Wednesday, June 19, 2013

Wednesday Watch

Evening Headlines 
  • China Swaps Climb for Record 13th Day as Cash Shortage Deepens. China’s one-year interest-rate swap climbed for a record 13th day as the central bank refrained from adding funds to the financial system to compensate for slowing capital inflows. A sale of 10-year government debt attracted the fewest orders since August 2012. The People’s Bank of China asked lenders to submit orders for 14-day reverse-repurchase contracts, which are used to add funds, and 28-day repurchase contracts this morning, according to a trader at a primary dealer required to bid at the auctions. The PBOC has refrained from using reverse repos since Feb. 7. Regulators are forcing trust funds and wealth managers to shift assets into publicly traded securities as part of its crackdown on so-called shadow banking. “The market is disappointed by the lack of reverse repos from the PBOC,” said Frances Cheung, a strategist at Credit Agricole CIB in Hong Kong. “The liquidity squeeze stems from less inflows and policy makers’ own policy to crack down on shadow banking, so the PBOC may be reluctant to use short-term tools to help.” The one-year swap, the fixed cost needed to receive the floating seven-day repo rate, jumped 20 basis points to 4.18 percent as of 10:47 a.m. in Shanghai, according to data compiled by Bloomberg. That was the highest level since September 2011 and the longest run of gains in data compiled by Bloomberg going back to 2006.
  • GM(GM) Says China Luxury Vehicle Demand Slower Than Expected. General Motors Co. (GM), which broke ground on a new Cadillac assembly plant in China today, forecast demand for luxury autos will grow at a slower pace than the total vehicle market this year. Sales of premium cars in China will probably increase about 4 percent this year, or about half the pace that the automaker had expected at the start of the year, Bob Socia, GM’s China head, said in a briefing in Shanghai today. The automaker has said it expects total industry sales to increase about 7 percent to 8 percent this year. “Even taking into consideration the crackdown on corruption, calls for frugality and slower economic growth, luxury car demand should hold at around 10 percent growth,” said Han Weiqi, an auto analyst with CSC International Holdings Ltd. in Shanghai. “GM’s estimate for 4 percent growth means they expect the segment will be pretty sluggish.”
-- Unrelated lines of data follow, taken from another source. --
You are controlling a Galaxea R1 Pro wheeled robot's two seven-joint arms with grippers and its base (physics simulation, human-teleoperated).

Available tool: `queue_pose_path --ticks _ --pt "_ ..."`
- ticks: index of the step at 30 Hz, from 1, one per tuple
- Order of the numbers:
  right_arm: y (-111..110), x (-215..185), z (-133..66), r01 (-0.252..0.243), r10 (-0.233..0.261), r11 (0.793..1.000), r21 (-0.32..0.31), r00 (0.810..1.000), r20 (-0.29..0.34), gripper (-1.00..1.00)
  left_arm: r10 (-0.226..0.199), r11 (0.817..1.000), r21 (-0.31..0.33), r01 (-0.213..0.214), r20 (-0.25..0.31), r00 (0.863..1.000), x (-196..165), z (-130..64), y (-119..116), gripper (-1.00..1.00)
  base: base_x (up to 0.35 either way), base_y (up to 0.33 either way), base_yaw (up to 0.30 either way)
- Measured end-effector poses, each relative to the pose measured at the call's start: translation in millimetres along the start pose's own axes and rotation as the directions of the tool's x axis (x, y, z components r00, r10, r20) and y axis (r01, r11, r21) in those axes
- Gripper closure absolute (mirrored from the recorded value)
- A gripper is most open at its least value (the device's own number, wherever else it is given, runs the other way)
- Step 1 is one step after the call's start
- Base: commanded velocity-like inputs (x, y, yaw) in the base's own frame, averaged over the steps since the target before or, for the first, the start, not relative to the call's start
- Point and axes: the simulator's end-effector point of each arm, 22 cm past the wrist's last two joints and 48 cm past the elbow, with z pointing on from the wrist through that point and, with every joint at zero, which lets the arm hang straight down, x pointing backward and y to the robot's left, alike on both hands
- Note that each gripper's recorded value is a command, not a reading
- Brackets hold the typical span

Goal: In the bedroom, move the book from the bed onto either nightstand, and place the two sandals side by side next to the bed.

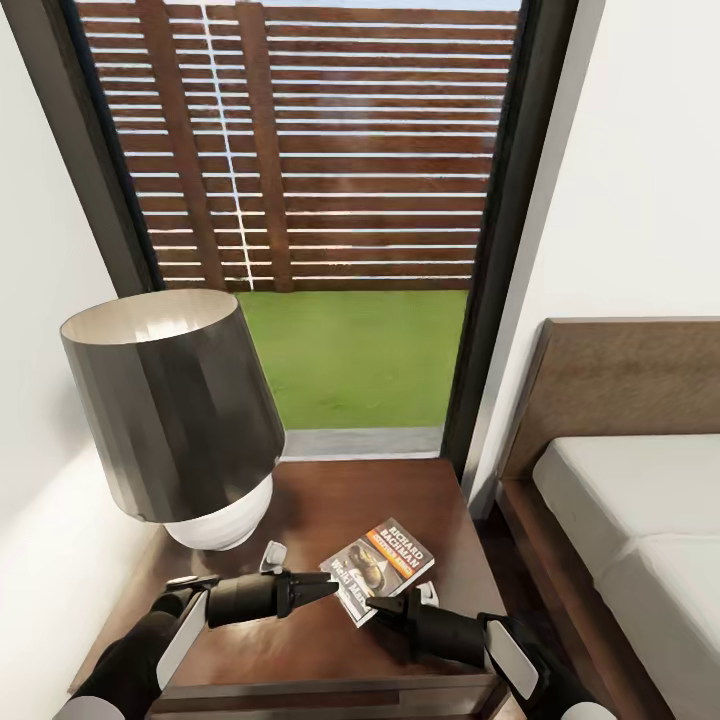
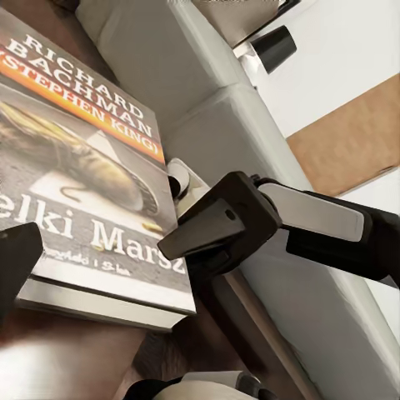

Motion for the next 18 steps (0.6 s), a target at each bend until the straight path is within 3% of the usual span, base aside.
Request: queue_pose_path --ticks 5,18 --pt "0.4 1.1 0.3 -0.008 0.008 1.000 -0.002 1.000 -0.004 1.00 0.000 1.000 0.000 0.000 0.000 1.000 0.1 0.1 0.1 -1.00 0.127 0.000 0.000" --pt "0.3 0.4 0.5 -0.004 0.004 1.000 -0.003 1.000 -0.001 1.00 -0.001 1.000 0.000 0.001 0.000 1.000 0.2 0.2 0.2 -1.00 0.005 0.000 0.000"
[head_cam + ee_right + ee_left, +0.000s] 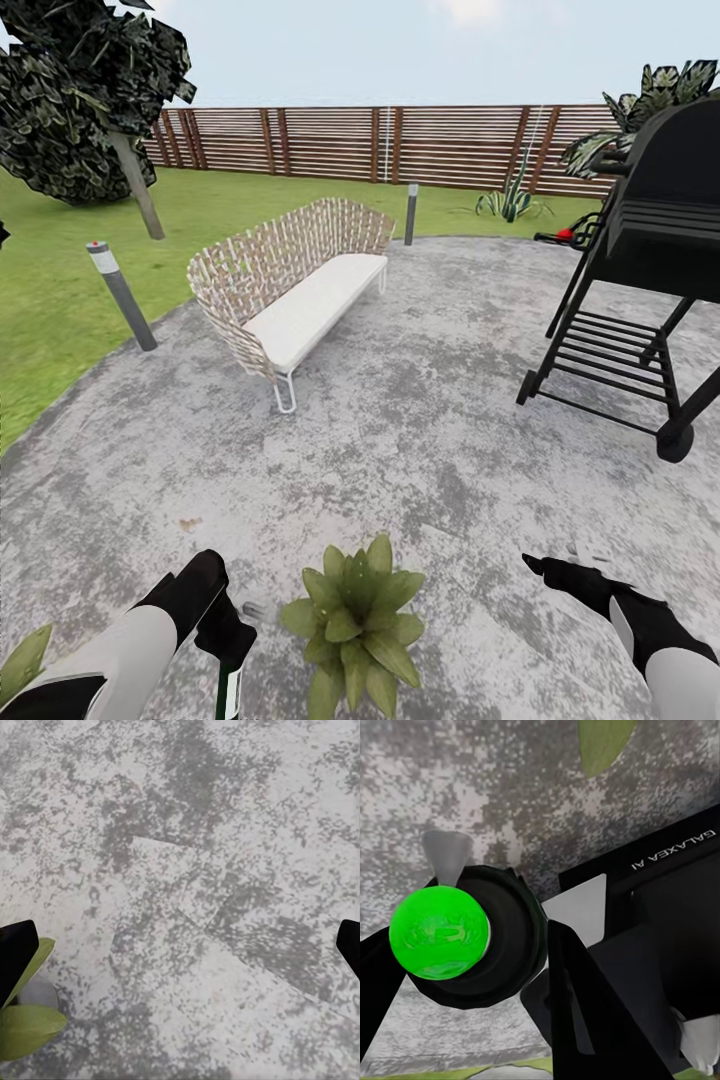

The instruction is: Pick up the pesticide atomizer in the garden and spray insectifuge to fully cover both potted plants in the garden.

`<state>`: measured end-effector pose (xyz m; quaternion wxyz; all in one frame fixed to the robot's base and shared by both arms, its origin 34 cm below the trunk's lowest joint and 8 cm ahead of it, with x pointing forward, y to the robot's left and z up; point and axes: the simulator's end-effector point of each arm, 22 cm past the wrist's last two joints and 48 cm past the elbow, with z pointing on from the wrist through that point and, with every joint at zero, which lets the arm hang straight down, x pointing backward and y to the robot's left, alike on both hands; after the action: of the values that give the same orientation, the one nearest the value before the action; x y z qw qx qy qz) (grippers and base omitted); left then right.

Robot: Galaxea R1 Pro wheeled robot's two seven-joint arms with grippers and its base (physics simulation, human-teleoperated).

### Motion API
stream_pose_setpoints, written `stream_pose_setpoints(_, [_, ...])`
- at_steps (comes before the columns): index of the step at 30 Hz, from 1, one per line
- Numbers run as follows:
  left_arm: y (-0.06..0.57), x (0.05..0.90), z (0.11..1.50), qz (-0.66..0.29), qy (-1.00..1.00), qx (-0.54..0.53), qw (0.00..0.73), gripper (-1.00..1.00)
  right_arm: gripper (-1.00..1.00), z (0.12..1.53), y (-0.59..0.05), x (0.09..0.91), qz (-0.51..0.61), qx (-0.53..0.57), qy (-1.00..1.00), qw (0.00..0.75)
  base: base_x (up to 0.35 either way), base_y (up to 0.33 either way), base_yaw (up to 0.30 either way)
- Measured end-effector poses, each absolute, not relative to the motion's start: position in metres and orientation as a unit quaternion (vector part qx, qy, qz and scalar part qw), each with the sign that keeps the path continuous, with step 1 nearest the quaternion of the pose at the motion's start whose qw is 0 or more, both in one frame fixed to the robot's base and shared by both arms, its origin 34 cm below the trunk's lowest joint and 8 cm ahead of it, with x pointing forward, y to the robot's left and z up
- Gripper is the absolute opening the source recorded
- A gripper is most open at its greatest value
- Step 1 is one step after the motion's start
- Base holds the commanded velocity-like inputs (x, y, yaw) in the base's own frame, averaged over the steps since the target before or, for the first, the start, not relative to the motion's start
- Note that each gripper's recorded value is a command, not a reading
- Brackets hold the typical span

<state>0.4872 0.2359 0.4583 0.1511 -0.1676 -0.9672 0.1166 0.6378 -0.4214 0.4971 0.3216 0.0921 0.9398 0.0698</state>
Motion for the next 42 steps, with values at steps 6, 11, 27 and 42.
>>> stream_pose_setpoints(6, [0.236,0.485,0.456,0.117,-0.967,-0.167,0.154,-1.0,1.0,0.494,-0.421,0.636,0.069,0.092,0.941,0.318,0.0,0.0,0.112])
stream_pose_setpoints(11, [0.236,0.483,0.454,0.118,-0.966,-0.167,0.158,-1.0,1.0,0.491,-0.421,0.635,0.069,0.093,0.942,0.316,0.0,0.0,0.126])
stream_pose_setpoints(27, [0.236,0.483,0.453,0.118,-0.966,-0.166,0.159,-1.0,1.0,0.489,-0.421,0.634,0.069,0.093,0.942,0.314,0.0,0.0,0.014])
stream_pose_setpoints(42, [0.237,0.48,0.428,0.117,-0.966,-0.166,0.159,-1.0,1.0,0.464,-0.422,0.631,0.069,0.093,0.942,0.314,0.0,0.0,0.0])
  • China’s Military Buildup Worrisome, Japan’s U.S. Ambassador Says. China’s “spectacularly active” naval posture and “massive” military buildup in Asia are part of a pattern of belligerent behavior toward Japan and other neighbors over maritime disputes, according to Japan’s ambassador to the U.S. Speaking at a Bloomberg Government breakfast in Washington yesterday, Japanese Ambassador to the U.S. Kenichiro Sasae described China’s increasingly frequent forays to lodge territorial claims in the resource-rich East and South China Seas as “harassing” and “provocative.” Japan is urging the Chinese government to “restrain yourself,” said Sasae, who served as deputy foreign minister until last year. 
  • Aussie Risk Premium Increases to Most in Year: Australia Credit. The cost to insure corporate debt in Australia exceeds the global average by the most in almost a year on concern the economy is losing the advantages that allowed it to survive two decades without recession. The Markit iTraxx Australia gauge climbed to 124 basis points on June 13, or 22 basis points higher than the average of four other credit-default swaps indexes from around the world, the widest gap since July, CMA prices show. Swaps on Rio Tinto Group, whose borrowing costs increased in a bond sale last week, jumped 40 basis points to 125, the steepest climb this year among the Australian index's 25 members, the data show
  • China Stocks Fall to a Six-Month Low Amid IPO, Property Concern. China’s stocks fell to a six-month low amid speculation the government may introduce more property curbs to contain rising prices and regulators are considering resuming approvals of initial public offerings. China Vanke Co. slid to the lowest level in six months as the China Securities Journal reported the country may expand property tax trials to more cities “soon.” Jiangxi Copper Co. and Yanzhou Coal Mining Co. led declines for metal and energy companies before a manufacturing report tomorrow. China will allow IPOs only after new rules aimed at boosting protection for investors go into effect, a China Securities Regulatory Commission official with knowledge of the matter said. The Shanghai Composite Index (SHCOMP) fell 1 percent to 2,137.48 at 9:51 a.m. local time, poised for the lowest close since Dec. 13, while the CSI 300 Index lost 1.3 percent to 2,388.07 and the Hang Seng China Enterprises Index (HSCEI) dropped 1.3 percent.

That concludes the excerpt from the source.